The 1938 stage play Gas Light, known as Angel Street in the United States, and the film adaptations released in 1940 and 1944 motivated the origin of the term because of the systematic psychological manipulation used by the main character on a victim. The plot concerns a husband who attempts to convince his wife and others that she is insane by manipulating small elements of their environment, and subsequently, insisting that she is mistaken or remembering things incorrectly when she points out these changes. The original title stems from the dimming of the gas lights in the house that happened when the husband was using the gas lights in the attic while searching for hidden treasure. The wife accurately notices the dimming lights and discusses the phenomenon, but the husband insists she is imagining a change in the level of illumination.
The term "gaslighting" has been used colloquially since the 1970s to describe efforts to manipulate someone's sense of reality. In a 1980 book on child sex abuse, Florence Rush summarized George Cukor's 1944 film version of Gas Light, and writes, "even today the word [gaslighting] is used to describe an attempt to destroy another's perception of reality." The term was further popularized in Victor Santoro's 1994 book Gaslighting: How to Drive Your Enemies Crazy, which ostensibly outlines legal tactics the reader might use to annoy others.

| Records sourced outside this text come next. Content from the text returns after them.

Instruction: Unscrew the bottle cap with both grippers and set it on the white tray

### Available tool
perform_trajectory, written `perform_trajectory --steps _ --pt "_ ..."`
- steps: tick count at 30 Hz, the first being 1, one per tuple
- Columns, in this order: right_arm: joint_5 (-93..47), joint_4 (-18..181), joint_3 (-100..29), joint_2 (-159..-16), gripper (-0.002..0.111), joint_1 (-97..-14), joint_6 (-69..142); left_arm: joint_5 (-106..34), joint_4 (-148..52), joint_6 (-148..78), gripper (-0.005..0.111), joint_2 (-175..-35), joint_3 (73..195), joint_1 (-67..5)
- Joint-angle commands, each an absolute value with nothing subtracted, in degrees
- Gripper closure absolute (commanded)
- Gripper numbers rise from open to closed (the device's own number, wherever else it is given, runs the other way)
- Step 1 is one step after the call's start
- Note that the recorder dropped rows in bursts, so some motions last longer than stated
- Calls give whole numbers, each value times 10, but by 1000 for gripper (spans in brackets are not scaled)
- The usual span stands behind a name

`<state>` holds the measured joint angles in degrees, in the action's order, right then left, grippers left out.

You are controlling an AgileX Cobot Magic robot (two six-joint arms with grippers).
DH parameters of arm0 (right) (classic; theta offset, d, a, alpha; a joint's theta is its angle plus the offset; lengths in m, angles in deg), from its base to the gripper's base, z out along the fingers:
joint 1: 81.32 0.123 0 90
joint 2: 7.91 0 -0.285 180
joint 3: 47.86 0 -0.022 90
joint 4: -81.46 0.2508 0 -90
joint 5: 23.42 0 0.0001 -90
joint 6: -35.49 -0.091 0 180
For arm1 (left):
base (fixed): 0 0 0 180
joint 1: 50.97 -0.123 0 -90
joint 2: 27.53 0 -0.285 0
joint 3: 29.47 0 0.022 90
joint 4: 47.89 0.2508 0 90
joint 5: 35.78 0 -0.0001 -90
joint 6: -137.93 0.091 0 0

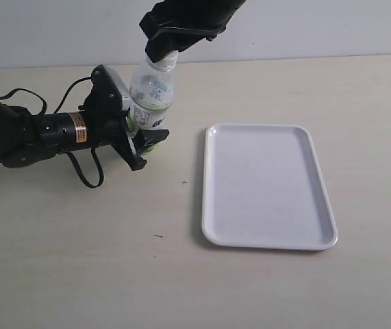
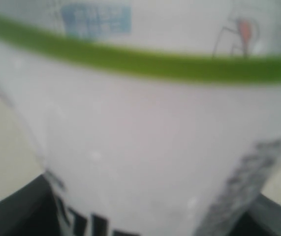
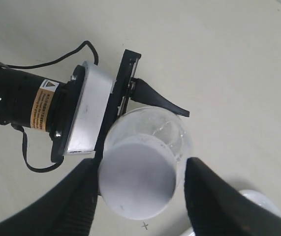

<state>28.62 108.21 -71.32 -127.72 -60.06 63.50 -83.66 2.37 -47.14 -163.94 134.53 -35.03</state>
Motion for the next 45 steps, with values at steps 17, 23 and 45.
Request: perform_trajectory --steps 17,23,45 --pt "300 1083 -715 -1276 55 -600 711 -809 27 -468 107 -1639 1346 -350" --pt "305 1083 -715 -1276 50 -600 736 -809 27 -468 107 -1639 1346 -350" --pt "286 1083 -715 -1276 108 -600 780 -809 27 -469 107 -1639 1346 -350"
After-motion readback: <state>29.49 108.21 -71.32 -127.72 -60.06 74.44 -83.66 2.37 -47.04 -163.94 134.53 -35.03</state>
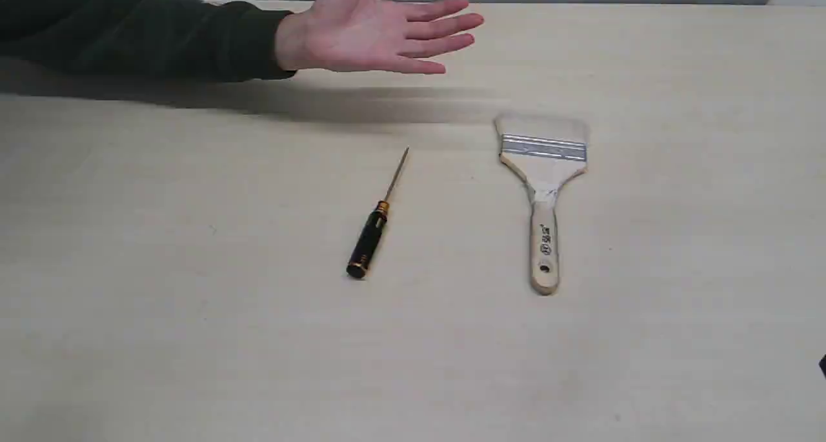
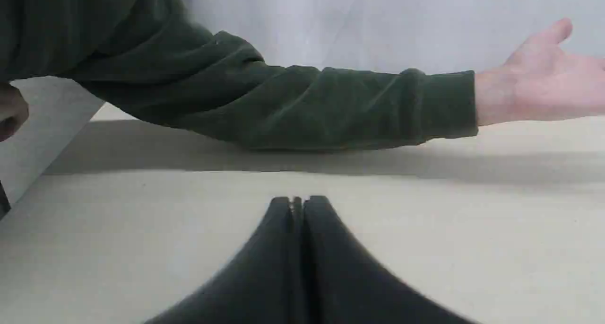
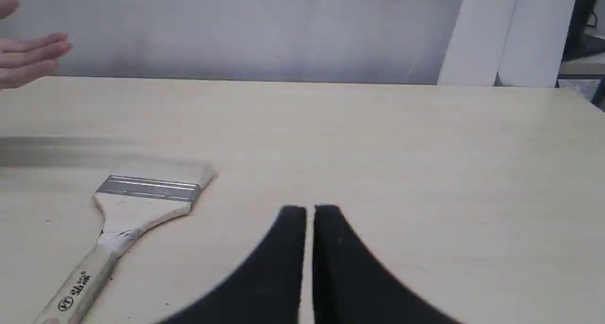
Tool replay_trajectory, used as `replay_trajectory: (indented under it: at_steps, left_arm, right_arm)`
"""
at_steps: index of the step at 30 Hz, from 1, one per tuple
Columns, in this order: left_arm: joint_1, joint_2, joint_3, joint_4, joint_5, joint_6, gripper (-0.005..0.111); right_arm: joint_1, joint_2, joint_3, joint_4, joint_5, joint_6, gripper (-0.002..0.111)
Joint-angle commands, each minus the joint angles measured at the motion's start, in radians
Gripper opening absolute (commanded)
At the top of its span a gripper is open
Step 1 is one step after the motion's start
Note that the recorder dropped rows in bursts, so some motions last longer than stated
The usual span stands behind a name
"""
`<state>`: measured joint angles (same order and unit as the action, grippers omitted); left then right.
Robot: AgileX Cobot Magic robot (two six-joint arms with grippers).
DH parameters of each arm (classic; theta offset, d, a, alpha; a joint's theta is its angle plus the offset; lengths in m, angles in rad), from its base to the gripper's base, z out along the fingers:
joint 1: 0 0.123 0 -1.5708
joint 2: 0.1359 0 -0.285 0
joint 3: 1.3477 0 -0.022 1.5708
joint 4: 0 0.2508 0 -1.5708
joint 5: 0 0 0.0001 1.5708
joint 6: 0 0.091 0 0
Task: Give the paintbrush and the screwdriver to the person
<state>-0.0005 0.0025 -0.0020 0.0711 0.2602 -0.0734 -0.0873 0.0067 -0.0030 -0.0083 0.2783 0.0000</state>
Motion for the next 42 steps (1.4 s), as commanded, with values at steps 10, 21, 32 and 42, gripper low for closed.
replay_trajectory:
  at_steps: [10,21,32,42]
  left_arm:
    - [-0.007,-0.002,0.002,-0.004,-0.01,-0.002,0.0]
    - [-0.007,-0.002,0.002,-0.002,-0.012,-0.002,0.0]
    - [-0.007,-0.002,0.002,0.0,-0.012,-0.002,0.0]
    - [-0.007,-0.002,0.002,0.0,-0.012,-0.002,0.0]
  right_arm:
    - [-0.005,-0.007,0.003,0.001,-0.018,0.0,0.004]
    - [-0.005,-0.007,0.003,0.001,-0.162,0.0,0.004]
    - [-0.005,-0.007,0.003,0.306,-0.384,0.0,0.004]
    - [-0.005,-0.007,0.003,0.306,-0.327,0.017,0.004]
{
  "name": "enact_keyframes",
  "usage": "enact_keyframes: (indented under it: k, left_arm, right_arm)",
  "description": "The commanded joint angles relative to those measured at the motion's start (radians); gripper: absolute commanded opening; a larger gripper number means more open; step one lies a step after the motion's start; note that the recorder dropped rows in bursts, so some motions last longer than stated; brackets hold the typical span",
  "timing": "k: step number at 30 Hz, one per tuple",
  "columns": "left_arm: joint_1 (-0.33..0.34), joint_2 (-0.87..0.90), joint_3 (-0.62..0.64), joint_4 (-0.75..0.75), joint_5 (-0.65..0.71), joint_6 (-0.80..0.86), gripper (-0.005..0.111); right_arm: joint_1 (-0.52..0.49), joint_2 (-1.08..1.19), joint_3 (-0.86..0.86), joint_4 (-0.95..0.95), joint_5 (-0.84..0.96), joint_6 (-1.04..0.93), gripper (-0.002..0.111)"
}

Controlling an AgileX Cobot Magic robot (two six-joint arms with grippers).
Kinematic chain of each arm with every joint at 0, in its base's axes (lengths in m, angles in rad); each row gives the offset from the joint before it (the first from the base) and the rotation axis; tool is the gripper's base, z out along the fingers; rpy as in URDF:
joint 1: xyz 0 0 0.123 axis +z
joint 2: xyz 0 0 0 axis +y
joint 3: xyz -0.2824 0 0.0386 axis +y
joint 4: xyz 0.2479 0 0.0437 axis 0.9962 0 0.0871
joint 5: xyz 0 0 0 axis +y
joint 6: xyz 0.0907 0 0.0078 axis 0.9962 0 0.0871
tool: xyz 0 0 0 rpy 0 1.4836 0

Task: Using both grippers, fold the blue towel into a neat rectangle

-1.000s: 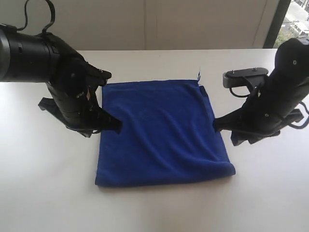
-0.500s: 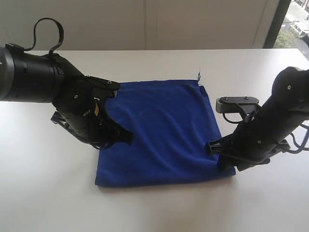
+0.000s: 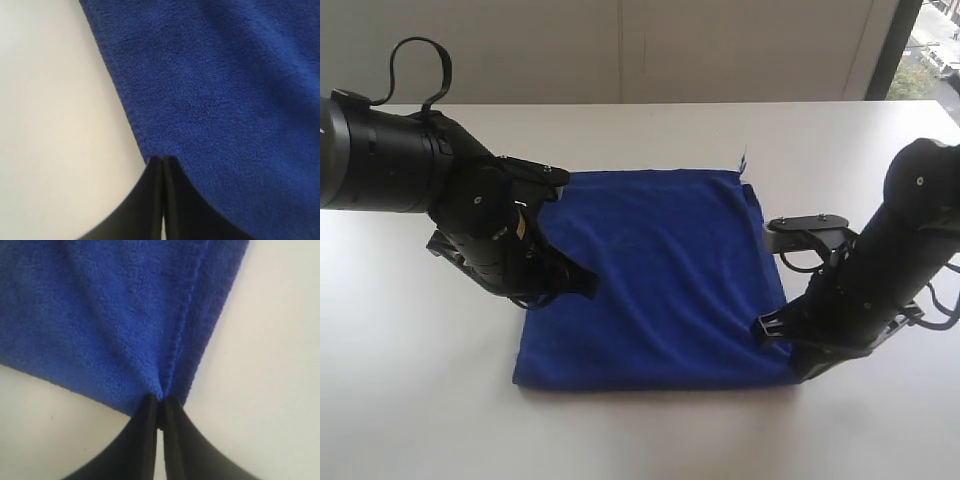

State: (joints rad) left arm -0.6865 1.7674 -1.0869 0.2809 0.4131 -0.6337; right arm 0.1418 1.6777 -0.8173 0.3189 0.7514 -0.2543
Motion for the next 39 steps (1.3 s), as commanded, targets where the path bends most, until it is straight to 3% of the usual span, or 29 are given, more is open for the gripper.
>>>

The 2000 Steely Dan album Two Against Nature includes a song entitled "Gaslighting Abbie". Musicians Walter Becker and Donald Fagen explained in an interview that the title refers to the concept of gaslighting as mental abuse. They went on to discuss how the term relates to the 1944 Gaslight film.
Psychologist Martha Stout states that sociopaths frequently use gaslighting tactics. Sociopaths consistently transgress social mores, break laws, and exploit others, but typically, are also charming and convincing liars who consistently deny wrongdoing. Thus, some who have been victimized by sociopaths may doubt their perceptions. Jacobson and Gottman report that some physically abusive spouses may gaslight their partners, even flatly denying that they have been violent.
Psychologists Gertrude Gass and William C. Nichols use the term gaslighting to describe a dynamic observed in some cases of marital infidelity: "Therapists may contribute to the victim's distress through mislabeling the woman's reactions. [...] The gaslighting behaviors of the husband provide a recipe for the so-called 'nervous breakdown' for some women [and] suicide in some of the worst situations."
Gaslighting may also occur in parent–child relationships, with either parent, child, or both, lying to each other and attempting to undermine perceptions. Furthermore, gaslighting has been observed between patients and staff in inpatient psychiatric facilities.
Some of Sigmund Freud's conduct has been characterized as gaslighting. Regarding the case of Sergei Pankejeff, nicknamed the "Wolf Man" due to his dream featuring wolves that he discussed extensively with Freud, Dorpat wrote, "Freud brought relentless pressure on the Wolfman to accept and to confirm Freud's reconstructions and formulations."
In an influential 1981 article "Some Clinical Consequences of Introjection: Gaslighting", Calef and Weinshel argue that gaslighting involves the projection and introjection of psychic conflicts from the perpetrator to the victim: "this imposition is based on a very special kind of 'transfer'... of painful and potentially painful mental conflicts."
The authors explore a variety of reasons why the victims may have "a tendency to incorporate and assimilate what others externalize and project onto them," and conclude that gaslighting may be "a very complex highly structured configuration which encompasses contributions from many elements of the psychic apparatus."
With respect to women in particular, Hilde Lindemann argued emphatically that in such cases the victim's ability to resist the manipulation depends on "her ability to trust her own judgments". Establishment of "counterstories" may help the victim reacquire "ordinary levels of free agency."